You can tell a lot from the language people use– as well as from the language they don’t use. An online visit to the “mobile” BMW Guggenheim Lab, which recently touched down on Houston Street and Second Avenue in all its up-to-the-minute minimalist splendor, suggests that the “international, interdisciplinary teams of emerging talents” running it are engaged in the paradoxical task of trying to discover “innovative” solutions to intractable urban problems while thinking solely in clichés.
The Web site itself is of course cheery and bright, featuring lots of baby blues, the usual self-promotional videos, fussy graphics, things to click on, and, of course, an Internet letter box in which you – an ordinary citizen! – can post your radical visionary ideas about how to improve the city without even buying a stamp.
The economy is almost beyond repair, world banks are facing a meltdown, entire segments of the population have been served with their divorce papers by any and all employers, but the Guggenheim’s site is full of madly utopian visions such as that eye-catching poster in which all of New York’s major buildings are squeezed into the rectangle usually occupied by Central Park, while the rest of the island becomes a green, pristine forest – much as it was before those horrid Europeans arrived in their high-tech wooden boats. Yeah, that’ll work. Just watch out for the bows and arrows.
In a section of the Web site named “I Meditate NY” – a joke in itself – we read that “creativity is the font of innovation.” This is about as perceptive as stating that “sexuality is the mechanism of reproduction.” There’s a reason certain sentences such as “necessity is the mother of invention” stick around forever, while others barely make it to the end of the week. I think we can agree that “creativity is the font of innovation” belongs in the second category. It’s think-tank language, dead on arrival.
In another section, “Where is the Lab?”, it is stated that the lab is “located in a vibrant neighborhood on the border between the Lower East Side and the East Village.” How urban theorists love borders! Later we learn that this borderland is home to “diverse immigrant communities,” as if we hadn’t noticed.
Stranger still is the claim that, along with the usual array of “restaurants, galleries,” etc., the neighborhood has a lot of parks. Really? Well, I suppose Hamilton Fish Park and the “Creative Little Garden” are in walking distance, but if you referred to those patches of greenery as “parks” in the presence of someone from London or Berlin, they’d laugh in your face. So much for the “internationalism” of the interdisciplinary team of “emerging talents.”

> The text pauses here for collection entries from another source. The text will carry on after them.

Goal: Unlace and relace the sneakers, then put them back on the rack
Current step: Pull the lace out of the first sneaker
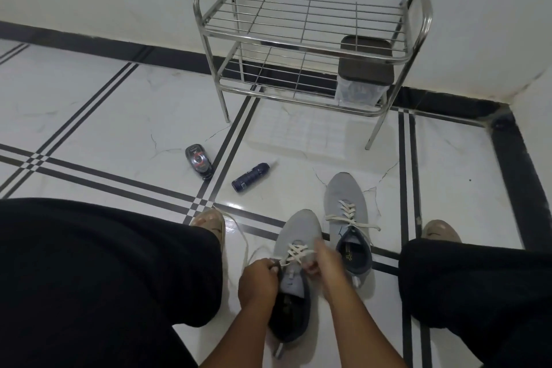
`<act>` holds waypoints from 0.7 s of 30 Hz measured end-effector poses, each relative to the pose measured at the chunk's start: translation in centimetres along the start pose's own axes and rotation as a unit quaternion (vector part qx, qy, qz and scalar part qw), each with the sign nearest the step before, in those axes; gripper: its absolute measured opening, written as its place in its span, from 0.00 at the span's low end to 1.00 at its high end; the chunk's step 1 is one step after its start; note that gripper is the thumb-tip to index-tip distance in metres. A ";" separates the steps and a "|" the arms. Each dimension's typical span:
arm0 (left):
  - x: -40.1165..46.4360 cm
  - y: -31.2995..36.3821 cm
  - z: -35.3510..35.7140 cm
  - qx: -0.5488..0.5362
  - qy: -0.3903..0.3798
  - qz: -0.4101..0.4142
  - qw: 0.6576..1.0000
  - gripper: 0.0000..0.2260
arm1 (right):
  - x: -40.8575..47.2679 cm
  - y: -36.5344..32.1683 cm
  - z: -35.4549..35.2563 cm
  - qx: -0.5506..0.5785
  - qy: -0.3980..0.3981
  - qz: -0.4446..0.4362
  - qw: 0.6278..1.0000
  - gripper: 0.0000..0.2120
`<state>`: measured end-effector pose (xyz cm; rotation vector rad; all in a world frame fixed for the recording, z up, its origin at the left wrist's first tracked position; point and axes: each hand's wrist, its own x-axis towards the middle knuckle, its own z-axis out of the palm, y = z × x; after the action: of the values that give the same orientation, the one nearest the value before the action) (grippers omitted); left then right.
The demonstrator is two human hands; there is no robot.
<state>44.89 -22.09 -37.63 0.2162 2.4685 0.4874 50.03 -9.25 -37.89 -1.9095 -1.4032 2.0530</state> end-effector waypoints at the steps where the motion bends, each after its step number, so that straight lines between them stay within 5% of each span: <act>1: -0.1 0.3 0.0 0.017 -0.002 0.011 1.000 0.10 | 0.1 0.0 0.3 -0.140 -0.004 -0.051 0.989 0.19; 3: -0.2 0.5 0.0 0.032 0.001 0.015 0.999 0.11 | -0.5 0.4 1.4 -0.305 -0.031 -0.115 0.945 0.14; 6: -0.2 0.5 -0.2 0.030 -0.006 0.006 1.000 0.11 | -0.9 1.4 2.5 -0.360 -0.039 -0.084 0.928 0.11; 10: -0.2 0.4 -0.4 0.039 -0.008 0.012 0.999 0.11 | 0.3 -0.1 1.8 0.056 0.011 0.051 0.997 0.08; 12: -0.1 0.3 -0.4 0.043 -0.010 0.015 0.999 0.12 | 0.4 -2.1 -0.3 0.397 0.004 0.076 0.914 0.13; 13: -0.1 0.3 -0.3 0.041 -0.014 0.013 0.999 0.12 | 0.1 -3.2 -1.5 0.517 0.018 0.075 0.853 0.13; 14: -0.2 0.3 -0.3 0.043 -0.016 0.010 0.999 0.12 | 0.0 -4.3 -2.3 0.540 0.043 0.049 0.839 0.12; 17: -0.3 0.4 -0.3 0.065 -0.026 0.007 0.998 0.12 | -1.0 -6.4 -2.8 0.334 0.129 -0.061 0.931 0.06; 19: -0.5 0.6 -0.5 0.065 -0.033 0.003 0.997 0.12 | -1.0 -5.8 -2.1 0.033 0.153 -0.153 0.976 0.17; 21: -0.6 1.0 -0.8 0.039 -0.020 0.001 0.999 0.11 | -1.0 -3.7 -1.3 -0.293 0.191 -0.193 0.917 0.24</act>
<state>44.99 -21.55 -36.30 0.2583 2.4517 0.3837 49.37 -6.81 -34.72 -1.8368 -2.2094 1.0827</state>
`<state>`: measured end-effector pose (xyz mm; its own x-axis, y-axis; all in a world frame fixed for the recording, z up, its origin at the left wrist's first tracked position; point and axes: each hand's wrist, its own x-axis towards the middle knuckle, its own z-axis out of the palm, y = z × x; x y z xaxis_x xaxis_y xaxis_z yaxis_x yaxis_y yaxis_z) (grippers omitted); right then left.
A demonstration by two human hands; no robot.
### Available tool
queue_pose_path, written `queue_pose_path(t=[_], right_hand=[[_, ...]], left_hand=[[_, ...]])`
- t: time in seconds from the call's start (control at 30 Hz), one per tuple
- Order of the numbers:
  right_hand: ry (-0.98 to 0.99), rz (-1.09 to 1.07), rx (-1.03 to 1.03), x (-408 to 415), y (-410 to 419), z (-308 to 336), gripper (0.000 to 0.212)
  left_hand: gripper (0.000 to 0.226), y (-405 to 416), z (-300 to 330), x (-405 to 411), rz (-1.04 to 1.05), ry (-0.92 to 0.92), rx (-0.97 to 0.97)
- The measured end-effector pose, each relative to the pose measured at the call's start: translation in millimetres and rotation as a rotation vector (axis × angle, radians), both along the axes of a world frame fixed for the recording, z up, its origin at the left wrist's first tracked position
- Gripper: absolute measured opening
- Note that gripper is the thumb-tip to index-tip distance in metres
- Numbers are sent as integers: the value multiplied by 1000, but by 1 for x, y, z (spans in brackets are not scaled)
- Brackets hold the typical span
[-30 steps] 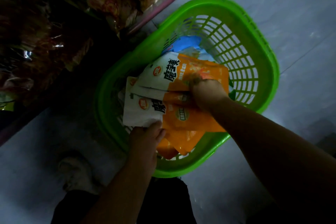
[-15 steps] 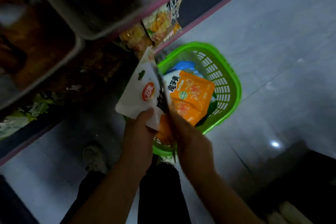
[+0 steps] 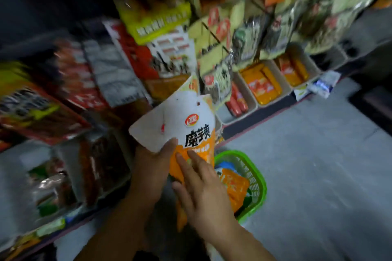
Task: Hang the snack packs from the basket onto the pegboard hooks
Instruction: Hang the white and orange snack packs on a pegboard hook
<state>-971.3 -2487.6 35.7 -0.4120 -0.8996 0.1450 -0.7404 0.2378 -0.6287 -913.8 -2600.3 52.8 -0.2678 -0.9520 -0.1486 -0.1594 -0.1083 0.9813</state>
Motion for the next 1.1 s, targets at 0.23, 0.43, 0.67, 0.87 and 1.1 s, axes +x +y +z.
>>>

That last phrase – “emerging talents” — brings up another question. If you were truly serious about improving urban life, wouldn’t you go with talents that have already emerged rather than those still in the chrysalis stage? Would the manager of a sports team get away with fielding a team of “emerging talents” rather than ones who have already proved their potential?
When I read through a Web site like this one, what I see is group-think eco-architectural trendoids who have just arranged a nice paying gig for themselves, promising idealism and urban transformation, but mostly delivering panel discussions for you and interesting cocktail parties and advanced networking opportunities for themselves.
Still, one shouldn’t complain about the panel discussions. Aren’t you just dying to attend “Beyond Segrification: Models for Equal Glocalization”? (No, those aren’t misprints.) If you are, then please ask Elma van Boxel and Kristian Koreman, the BMW Guggenheim “Lab Team Members” leading this particular slice of “public discourse,” why they choose to speak like Martians with PhDs.
Of course they and all the other “Lab Team Members” (the big question is, do they wear uniforms?) will be very democratic and solicitous and respectful in their approach. You can be sure they will be very interested in the community’s ideas. Could it be because… they have so few themselves? No, surely not.
Everywhere on the Web site appears the neo-Orwellian mantra, “stay connected.” Why? Staying “connected” is as efficient a way of ruining your brain and driving yourself loco as humanity has yet devised. But these urban-theory hot shots trot it out endlessly as if it were the equivalent of “love thy neighbor.”
Since it’s free to the public, and here in our neighborhood, the BMW Guggenheim Lab, which is open through October 3, is probably worth a look. Judging from its hackneyed, pseudo-intellectual Web site, however, it should be visited with a high-octane dollop of wickedly extreme skepticism.